One of the key distinctions between those on the left and those on the right is the acknowledgement of market forces by the latter and the belief that the market can be managed efficiently by government by the former.
If the government truly could make markets a idyllic nirvana, then why would politicians not make beautiful homes available for all, abundant health care for everyone, and a later model attractive vehicle in everyone's triple garage, while we're at it?
They don't do it because they can't do it. Markets essentially manage themselves - assuming, of course, that they are not being artificially manipulated.
And that thought leads us to the link of the evening: Charles Krauthammer's column. As is so often the case, Krauthammer nails the issues dead on when it comes to oil. Demand is up, supply is down, and byzantine laws about "bouquets" and additives abound. Ergo - prices are up. You'd think that a rudimentary knowledge of economics would cause most to understand these principles, and yet ... from all sorts of quarters, we are hearing discussion of "investigations of price gouging," "rebates for gasoline" and other such idiocies.

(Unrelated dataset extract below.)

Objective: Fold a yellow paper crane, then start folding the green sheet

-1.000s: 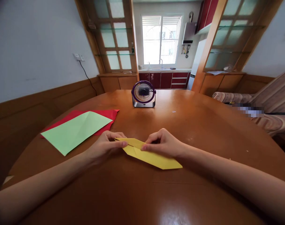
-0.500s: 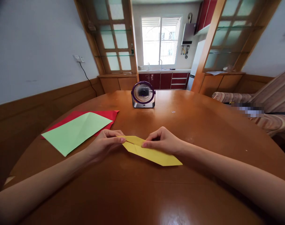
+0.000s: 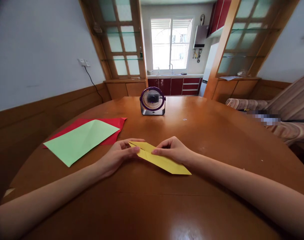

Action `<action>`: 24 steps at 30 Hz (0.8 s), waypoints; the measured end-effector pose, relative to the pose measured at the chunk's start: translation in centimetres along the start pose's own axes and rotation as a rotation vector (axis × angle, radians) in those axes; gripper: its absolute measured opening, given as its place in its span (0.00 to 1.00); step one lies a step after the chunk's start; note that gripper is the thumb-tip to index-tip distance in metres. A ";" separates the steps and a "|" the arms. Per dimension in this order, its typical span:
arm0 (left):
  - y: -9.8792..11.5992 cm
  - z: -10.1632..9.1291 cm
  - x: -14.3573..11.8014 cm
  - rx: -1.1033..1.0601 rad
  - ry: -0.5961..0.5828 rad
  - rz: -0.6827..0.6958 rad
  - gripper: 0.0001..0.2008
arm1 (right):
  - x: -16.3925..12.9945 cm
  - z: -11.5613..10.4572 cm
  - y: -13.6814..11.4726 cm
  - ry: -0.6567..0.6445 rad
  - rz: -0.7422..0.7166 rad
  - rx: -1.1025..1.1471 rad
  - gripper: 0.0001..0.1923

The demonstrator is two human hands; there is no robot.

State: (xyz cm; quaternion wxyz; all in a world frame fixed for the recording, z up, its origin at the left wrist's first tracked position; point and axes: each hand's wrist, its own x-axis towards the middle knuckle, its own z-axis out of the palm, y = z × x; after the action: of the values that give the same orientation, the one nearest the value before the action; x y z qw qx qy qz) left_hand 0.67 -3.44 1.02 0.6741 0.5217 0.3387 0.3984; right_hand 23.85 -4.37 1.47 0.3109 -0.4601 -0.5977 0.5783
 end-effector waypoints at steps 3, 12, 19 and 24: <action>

Oil will become cheaper when - and if - market conditions are changed. Until then, all the investigations in the world will turn up nothing more than what Krauthammer states so well in his column.
But it provides entertainment and exposure for the politicians to investigate what is already known. It also plays into the victimhood idea--we are victims of corporate greed. Sadly there will always be a large number of people who will believe what they want to hear, not what it necessarily true.